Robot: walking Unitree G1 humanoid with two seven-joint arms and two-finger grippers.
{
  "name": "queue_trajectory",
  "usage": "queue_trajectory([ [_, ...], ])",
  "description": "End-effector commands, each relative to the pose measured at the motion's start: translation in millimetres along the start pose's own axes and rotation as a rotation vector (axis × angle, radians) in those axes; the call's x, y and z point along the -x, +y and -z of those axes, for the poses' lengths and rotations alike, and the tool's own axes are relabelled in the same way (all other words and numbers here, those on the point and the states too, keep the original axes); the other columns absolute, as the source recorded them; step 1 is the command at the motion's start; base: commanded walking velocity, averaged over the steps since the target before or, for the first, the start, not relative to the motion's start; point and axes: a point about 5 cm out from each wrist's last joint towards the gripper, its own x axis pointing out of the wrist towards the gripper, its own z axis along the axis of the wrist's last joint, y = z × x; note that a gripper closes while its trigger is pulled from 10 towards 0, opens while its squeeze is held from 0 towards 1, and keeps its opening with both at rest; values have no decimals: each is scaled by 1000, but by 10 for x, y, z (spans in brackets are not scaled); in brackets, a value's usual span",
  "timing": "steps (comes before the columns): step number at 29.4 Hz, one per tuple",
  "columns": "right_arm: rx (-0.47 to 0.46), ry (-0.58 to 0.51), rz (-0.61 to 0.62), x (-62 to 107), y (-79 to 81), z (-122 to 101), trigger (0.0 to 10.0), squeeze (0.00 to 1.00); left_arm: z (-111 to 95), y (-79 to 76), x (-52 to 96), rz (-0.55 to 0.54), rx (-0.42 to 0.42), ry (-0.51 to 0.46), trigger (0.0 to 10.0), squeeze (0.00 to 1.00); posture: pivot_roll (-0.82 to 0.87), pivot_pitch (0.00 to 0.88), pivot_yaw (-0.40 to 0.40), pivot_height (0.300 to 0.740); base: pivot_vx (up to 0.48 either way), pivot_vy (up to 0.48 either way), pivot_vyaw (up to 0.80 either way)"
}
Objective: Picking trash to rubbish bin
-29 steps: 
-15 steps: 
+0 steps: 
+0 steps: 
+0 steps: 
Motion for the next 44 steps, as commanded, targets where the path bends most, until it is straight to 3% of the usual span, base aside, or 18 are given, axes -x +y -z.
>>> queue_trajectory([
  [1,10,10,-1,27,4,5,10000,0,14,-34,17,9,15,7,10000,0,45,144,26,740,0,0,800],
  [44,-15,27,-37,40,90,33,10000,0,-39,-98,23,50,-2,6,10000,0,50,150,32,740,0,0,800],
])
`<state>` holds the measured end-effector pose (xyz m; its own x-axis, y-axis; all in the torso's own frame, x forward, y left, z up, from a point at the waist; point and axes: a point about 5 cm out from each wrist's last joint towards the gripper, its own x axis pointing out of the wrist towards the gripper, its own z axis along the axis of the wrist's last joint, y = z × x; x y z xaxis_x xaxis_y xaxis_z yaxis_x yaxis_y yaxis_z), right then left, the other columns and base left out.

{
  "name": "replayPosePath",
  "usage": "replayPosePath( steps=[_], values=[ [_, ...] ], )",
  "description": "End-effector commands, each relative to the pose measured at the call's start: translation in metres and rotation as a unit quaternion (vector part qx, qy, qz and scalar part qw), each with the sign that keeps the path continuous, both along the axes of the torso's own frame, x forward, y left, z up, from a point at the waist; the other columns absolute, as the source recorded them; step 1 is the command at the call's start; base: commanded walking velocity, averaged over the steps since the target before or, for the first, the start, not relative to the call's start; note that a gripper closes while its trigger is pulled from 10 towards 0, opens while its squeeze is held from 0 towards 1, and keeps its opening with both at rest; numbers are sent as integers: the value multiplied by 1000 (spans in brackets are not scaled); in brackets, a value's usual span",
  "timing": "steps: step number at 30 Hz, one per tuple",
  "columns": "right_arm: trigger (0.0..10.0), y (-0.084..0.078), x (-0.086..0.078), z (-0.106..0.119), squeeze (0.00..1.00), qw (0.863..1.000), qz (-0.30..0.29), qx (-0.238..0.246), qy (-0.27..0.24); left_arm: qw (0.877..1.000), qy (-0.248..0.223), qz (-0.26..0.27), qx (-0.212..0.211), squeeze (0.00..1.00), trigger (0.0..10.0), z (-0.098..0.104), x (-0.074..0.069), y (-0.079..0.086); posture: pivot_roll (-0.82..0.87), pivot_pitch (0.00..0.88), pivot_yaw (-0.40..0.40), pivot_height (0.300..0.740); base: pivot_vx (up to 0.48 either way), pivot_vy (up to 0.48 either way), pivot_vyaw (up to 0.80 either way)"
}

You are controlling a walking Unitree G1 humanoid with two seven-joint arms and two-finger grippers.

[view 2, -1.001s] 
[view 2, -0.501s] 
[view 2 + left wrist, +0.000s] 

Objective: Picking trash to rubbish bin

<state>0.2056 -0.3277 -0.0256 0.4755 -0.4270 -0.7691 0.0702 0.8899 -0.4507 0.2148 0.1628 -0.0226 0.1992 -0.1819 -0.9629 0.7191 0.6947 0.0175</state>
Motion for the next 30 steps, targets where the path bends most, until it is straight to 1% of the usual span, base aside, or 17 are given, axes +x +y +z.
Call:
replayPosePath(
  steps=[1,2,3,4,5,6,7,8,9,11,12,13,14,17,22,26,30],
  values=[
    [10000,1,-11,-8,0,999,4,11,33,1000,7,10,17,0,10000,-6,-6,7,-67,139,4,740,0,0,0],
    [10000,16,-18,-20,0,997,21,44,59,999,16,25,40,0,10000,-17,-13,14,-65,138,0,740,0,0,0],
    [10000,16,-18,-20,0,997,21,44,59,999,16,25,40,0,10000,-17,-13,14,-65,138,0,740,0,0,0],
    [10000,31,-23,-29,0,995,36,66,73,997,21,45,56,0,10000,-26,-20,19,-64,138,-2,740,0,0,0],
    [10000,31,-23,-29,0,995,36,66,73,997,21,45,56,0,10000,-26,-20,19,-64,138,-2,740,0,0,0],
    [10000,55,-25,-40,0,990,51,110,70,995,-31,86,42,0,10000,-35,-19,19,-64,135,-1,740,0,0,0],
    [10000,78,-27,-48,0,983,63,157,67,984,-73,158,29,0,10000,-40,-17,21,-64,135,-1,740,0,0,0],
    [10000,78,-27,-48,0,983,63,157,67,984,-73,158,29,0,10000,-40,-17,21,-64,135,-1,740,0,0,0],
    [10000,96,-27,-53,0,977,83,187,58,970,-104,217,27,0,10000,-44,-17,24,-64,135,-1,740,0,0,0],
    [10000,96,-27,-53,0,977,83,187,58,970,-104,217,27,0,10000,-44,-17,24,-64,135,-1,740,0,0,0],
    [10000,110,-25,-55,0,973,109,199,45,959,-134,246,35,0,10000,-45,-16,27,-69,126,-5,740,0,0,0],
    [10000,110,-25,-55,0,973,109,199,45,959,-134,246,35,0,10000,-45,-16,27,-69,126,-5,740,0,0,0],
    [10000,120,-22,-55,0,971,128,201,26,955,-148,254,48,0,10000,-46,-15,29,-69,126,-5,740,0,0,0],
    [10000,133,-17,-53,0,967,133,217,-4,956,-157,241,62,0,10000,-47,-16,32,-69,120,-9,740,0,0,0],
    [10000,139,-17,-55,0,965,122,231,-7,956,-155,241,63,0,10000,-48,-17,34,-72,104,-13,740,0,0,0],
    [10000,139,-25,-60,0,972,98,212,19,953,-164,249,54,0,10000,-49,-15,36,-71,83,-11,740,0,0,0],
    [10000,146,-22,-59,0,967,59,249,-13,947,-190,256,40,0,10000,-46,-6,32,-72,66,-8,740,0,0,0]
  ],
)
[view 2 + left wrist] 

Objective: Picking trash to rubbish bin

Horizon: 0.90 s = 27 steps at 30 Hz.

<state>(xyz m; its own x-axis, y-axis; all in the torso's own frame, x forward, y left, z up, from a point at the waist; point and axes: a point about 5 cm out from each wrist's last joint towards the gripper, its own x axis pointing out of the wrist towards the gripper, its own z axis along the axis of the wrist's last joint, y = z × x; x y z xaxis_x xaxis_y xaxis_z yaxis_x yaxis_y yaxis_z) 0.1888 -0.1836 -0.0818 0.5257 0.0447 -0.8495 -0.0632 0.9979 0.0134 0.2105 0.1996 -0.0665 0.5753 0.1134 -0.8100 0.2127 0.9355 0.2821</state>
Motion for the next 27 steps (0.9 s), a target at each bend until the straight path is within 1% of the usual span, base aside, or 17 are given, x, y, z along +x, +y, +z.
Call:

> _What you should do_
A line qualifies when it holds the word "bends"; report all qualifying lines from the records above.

> _Problem solution_
Motion for the next 44 steps, as commanded, targets where the path bends most, until it is straight to 3% of the usual span, base aside, or 18 are given, axes -x +y -z.
Motion for the next 30 steps, targets where the path bends most, until it is straight to 1% of the usual span, base aside, or 17 are given, axes +x +y +z.

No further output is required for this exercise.